● Assignment
When you return the material, keep every line exactly as it is and omit the pictures.

═════ Material to process

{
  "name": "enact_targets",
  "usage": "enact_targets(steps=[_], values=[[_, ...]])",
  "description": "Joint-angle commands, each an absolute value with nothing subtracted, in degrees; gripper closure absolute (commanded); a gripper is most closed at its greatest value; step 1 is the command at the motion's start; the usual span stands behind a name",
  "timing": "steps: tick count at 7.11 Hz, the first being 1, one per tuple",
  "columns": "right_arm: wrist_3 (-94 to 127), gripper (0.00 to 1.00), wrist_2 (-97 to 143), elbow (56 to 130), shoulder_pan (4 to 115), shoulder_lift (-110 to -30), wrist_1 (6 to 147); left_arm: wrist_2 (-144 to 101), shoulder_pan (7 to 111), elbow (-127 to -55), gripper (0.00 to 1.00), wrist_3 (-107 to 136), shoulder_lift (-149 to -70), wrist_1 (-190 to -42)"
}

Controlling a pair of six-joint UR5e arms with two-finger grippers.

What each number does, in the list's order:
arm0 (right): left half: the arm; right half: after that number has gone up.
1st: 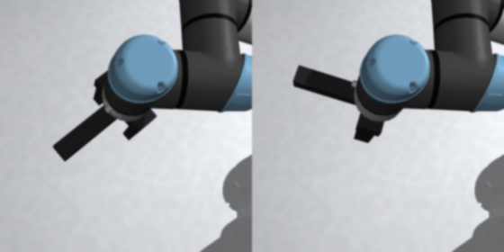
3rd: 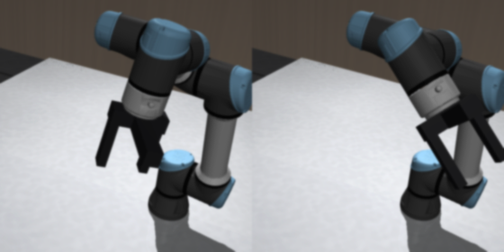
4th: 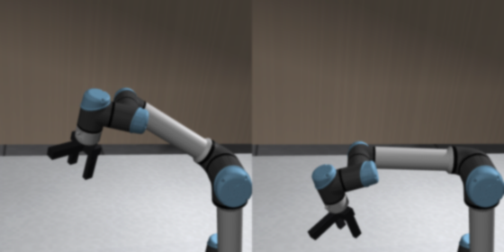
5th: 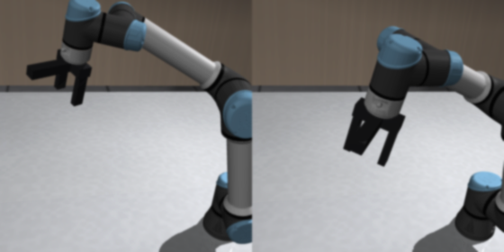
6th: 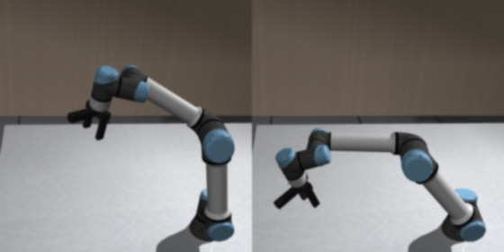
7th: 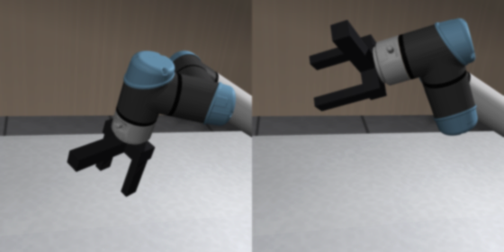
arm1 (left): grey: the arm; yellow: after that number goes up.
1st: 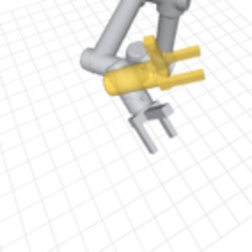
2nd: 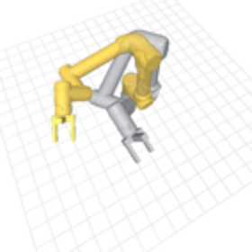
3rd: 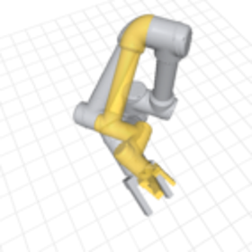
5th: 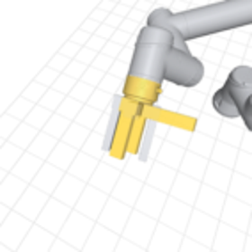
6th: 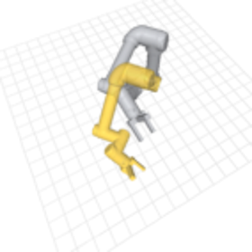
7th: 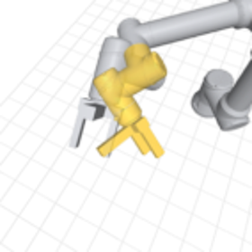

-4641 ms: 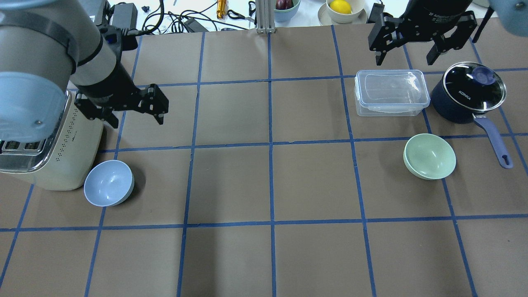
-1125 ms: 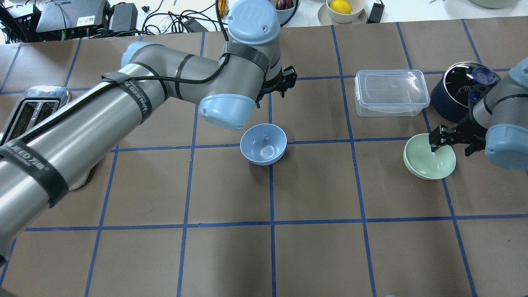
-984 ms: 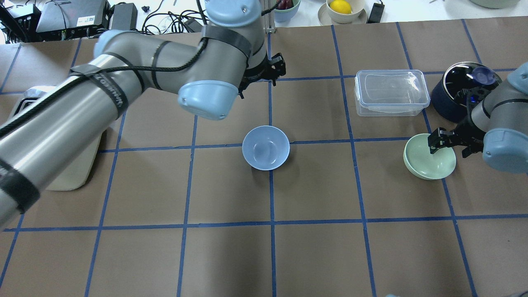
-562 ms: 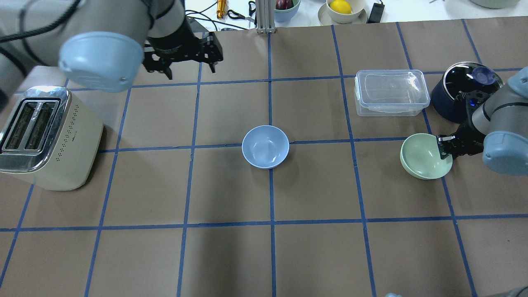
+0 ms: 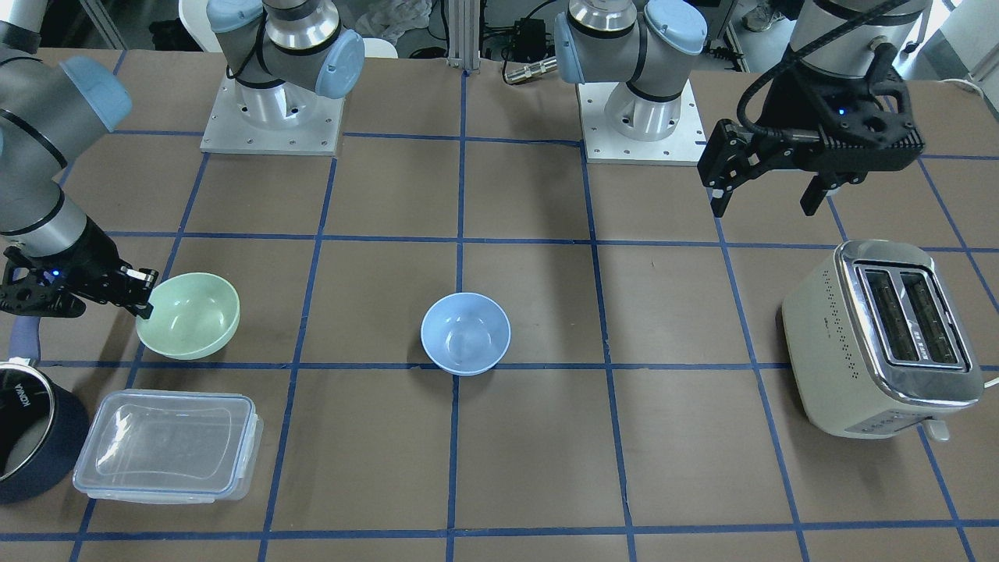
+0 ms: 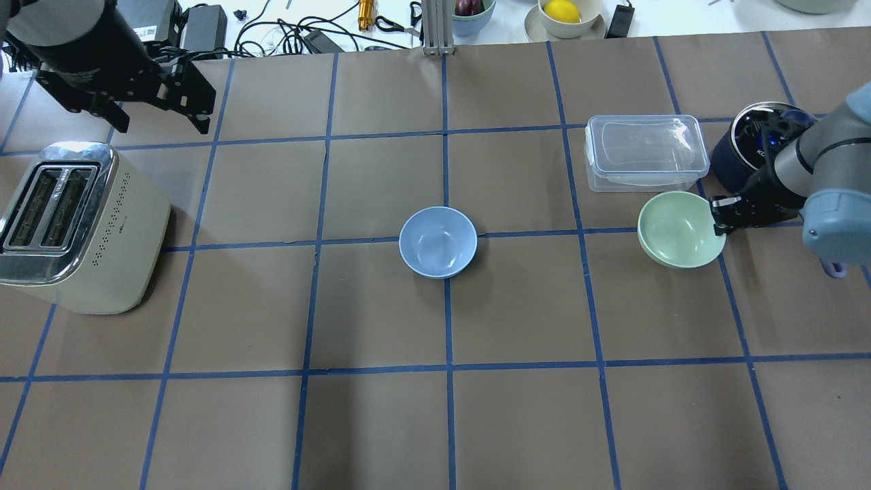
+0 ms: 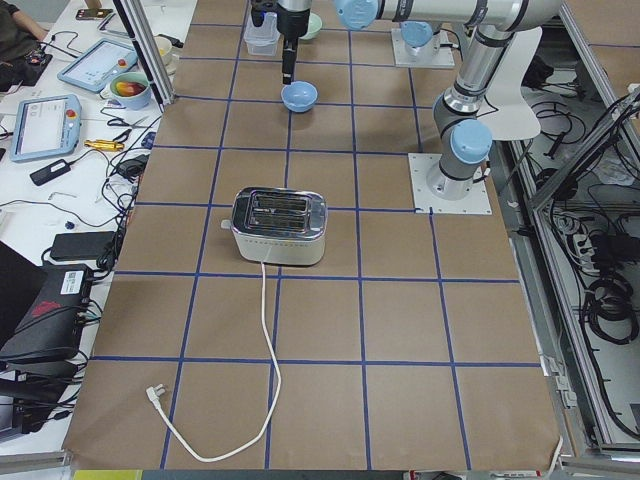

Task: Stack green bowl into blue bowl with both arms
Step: 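Carry the green bowl with the right gripper and lower it into the blue bowl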

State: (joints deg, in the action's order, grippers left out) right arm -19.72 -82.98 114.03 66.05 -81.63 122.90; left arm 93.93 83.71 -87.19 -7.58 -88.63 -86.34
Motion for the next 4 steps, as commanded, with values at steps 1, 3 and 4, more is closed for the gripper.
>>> enact_targets(steps=[1, 3, 4], values=[[-4.6, 1.00, -80.4, 103.7, 78.2, -81.4, 109.4, 93.4, 82.9, -87.8, 0.00, -7.1, -87.7, -86.5], [12.7, 1.00, -75.7, 102.7, 94.3, -78.2, 110.3, 92.7, 85.6, -86.9, 0.00, -0.7, -89.5, -86.0], [18.7, 1.00, -75.5, 101.7, 99.9, -75.8, 113.0, 92.7, 86.5, -86.9, 0.00, 0.3, -89.7, -85.9]])
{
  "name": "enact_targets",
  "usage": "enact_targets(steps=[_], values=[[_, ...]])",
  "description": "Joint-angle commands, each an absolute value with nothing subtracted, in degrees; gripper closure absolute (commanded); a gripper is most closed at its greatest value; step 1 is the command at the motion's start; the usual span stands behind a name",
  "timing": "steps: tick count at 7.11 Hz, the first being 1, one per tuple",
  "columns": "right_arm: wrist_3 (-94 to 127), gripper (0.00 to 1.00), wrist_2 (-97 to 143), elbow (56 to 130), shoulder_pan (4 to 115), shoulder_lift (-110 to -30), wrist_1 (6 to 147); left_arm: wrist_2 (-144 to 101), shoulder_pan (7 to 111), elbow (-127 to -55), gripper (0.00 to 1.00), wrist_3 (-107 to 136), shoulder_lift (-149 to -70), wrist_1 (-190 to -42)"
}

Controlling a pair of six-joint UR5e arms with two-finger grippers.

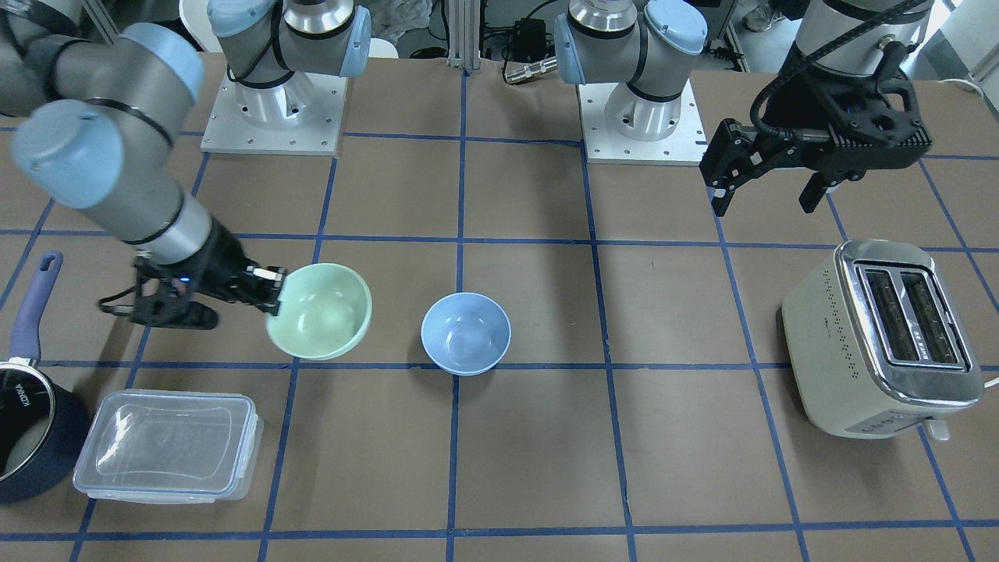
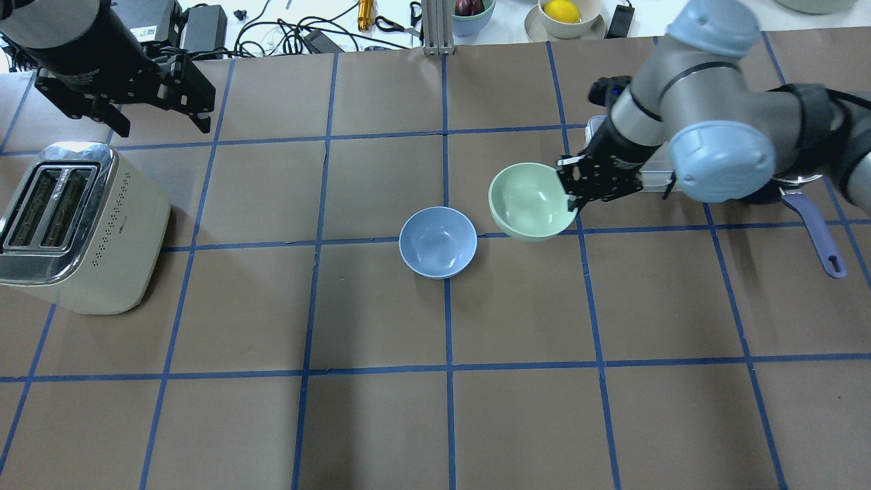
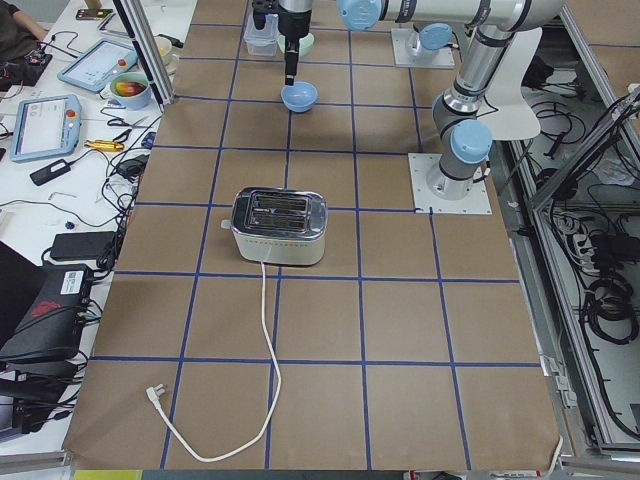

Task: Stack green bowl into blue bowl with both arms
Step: 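Carry the green bowl with the right gripper and lower it into the blue bowl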

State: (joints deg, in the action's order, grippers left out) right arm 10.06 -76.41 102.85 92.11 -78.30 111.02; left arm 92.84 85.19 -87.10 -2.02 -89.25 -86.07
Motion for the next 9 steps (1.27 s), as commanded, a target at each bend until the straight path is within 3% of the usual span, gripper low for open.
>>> enact_targets(steps=[1, 3, 6, 7, 9], values=[[22.7, 1.00, -75.5, 101.2, 103.0, -74.4, 114.1, 93.2, 87.6, -87.0, 0.00, 2.3, -89.8, -85.9], [25.5, 1.00, -76.8, 101.2, 105.4, -70.1, 121.8, 93.0, 88.3, -87.0, 0.00, 2.6, -89.7, -85.3], [25.2, 0.96, -81.9, 101.6, 105.6, -69.3, 121.9, 93.1, 88.5, -87.4, 0.00, 2.9, -89.8, -83.7], [25.4, 0.01, -81.8, 101.3, 105.6, -69.2, 121.9, 93.2, 88.5, -87.5, 0.00, 2.9, -89.7, -83.7], [24.9, 0.00, -84.6, 99.0, 105.0, -71.6, 120.2, 93.0, 88.5, -87.8, 0.00, 3.6, -89.7, -83.7]])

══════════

● Response to the exercise
{
  "name": "enact_targets",
  "usage": "enact_targets(steps=[_], values=[[_, ...]])",
  "description": "Joint-angle commands, each an absolute value with nothing subtracted, in degrees; gripper closure absolute (commanded); a gripper is most closed at its greatest value; step 1 is the command at the motion's start; the usual span stands behind a name",
  "timing": "steps: tick count at 7.11 Hz, the first being 1, one per tuple",
  "columns": "right_arm: wrist_3 (-94 to 127), gripper (0.00 to 1.00), wrist_2 (-97 to 143), elbow (56 to 130), shoulder_pan (4 to 115), shoulder_lift (-110 to -30), wrist_1 (6 to 147); left_arm: wrist_2 (-144 to 101), shoulder_pan (7 to 111), elbow (-127 to -55), gripper (0.00 to 1.00), wrist_3 (-107 to 136), shoulder_lift (-149 to -70), wrist_1 (-190 to -42)"
}

Controlling a pair of six-joint UR5e arms with two-finger grippers.

What each number does, in the list's order:
arm0 (right): left half: the arm; right half: after that number has gone up.
1st: 
3rd: 
4th: 
5th: 
6th: 
7th: 
arm1 (left): grey: the arm; yellow: after that number goes up.
1st: 
2nd: 
3rd: 
5th: 
6th: 
7th: 

-4641 ms: 
-1125 ms: 
-984 ms: 
-562 ms: 
+0 ms: 
+0 ms: 
+0 ms: 

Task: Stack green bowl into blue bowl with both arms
Step: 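Carry the green bowl with the right gripper and lower it into the blue bowl
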
State: (joints deg, in the action's order, grippers left out) right arm -19.72 -82.98 114.03 66.05 -81.63 122.90; left arm 93.93 83.71 -87.19 -7.58 -88.63 -86.34
Motion for the next 4 steps, as commanded, with values at steps 1, 3 and 4, more is closed for the gripper.
>>> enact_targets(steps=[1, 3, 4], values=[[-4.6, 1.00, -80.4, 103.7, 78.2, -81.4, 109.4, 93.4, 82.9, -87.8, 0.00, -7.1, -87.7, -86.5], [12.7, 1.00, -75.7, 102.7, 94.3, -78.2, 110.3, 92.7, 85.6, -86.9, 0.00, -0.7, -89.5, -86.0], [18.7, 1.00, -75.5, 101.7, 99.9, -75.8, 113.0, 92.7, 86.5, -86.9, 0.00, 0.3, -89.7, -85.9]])
{
  "name": "enact_targets",
  "usage": "enact_targets(steps=[_], values=[[_, ...]])",
  "description": "Joint-angle commands, each an absolute value with nothing subtracted, in degrees; gripper closure absolute (commanded); a gripper is most closed at its greatest value; step 1 is the command at the motion's start; the usual span stands behind a name",
  "timing": "steps: tick count at 7.11 Hz, the first being 1, one per tuple",
  "columns": "right_arm: wrist_3 (-94 to 127), gripper (0.00 to 1.00), wrist_2 (-97 to 143), elbow (56 to 130), shoulder_pan (4 to 115), shoulder_lift (-110 to -30), wrist_1 (6 to 147); left_arm: wrist_2 (-144 to 101), shoulder_pan (7 to 111), elbow (-127 to -55), gripper (0.00 to 1.00), wrist_3 (-107 to 136), shoulder_lift (-149 to -70), wrist_1 (-190 to -42)"
}

Controlling a pair of six-joint UR5e arms with two-finger grippers.


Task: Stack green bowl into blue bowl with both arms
Step: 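Carry the green bowl with the right gripper and lower it into the blue bowl
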
State: (joints deg, in the action's order, grippers left out) right arm 10.06 -76.41 102.85 92.11 -78.30 111.02; left arm 92.84 85.19 -87.10 -2.02 -89.25 -86.07
Motion for the next 9 steps (1.27 s), as commanded, a target at each bend until the straight path is within 3% of the usual span, gripper low for open.
>>> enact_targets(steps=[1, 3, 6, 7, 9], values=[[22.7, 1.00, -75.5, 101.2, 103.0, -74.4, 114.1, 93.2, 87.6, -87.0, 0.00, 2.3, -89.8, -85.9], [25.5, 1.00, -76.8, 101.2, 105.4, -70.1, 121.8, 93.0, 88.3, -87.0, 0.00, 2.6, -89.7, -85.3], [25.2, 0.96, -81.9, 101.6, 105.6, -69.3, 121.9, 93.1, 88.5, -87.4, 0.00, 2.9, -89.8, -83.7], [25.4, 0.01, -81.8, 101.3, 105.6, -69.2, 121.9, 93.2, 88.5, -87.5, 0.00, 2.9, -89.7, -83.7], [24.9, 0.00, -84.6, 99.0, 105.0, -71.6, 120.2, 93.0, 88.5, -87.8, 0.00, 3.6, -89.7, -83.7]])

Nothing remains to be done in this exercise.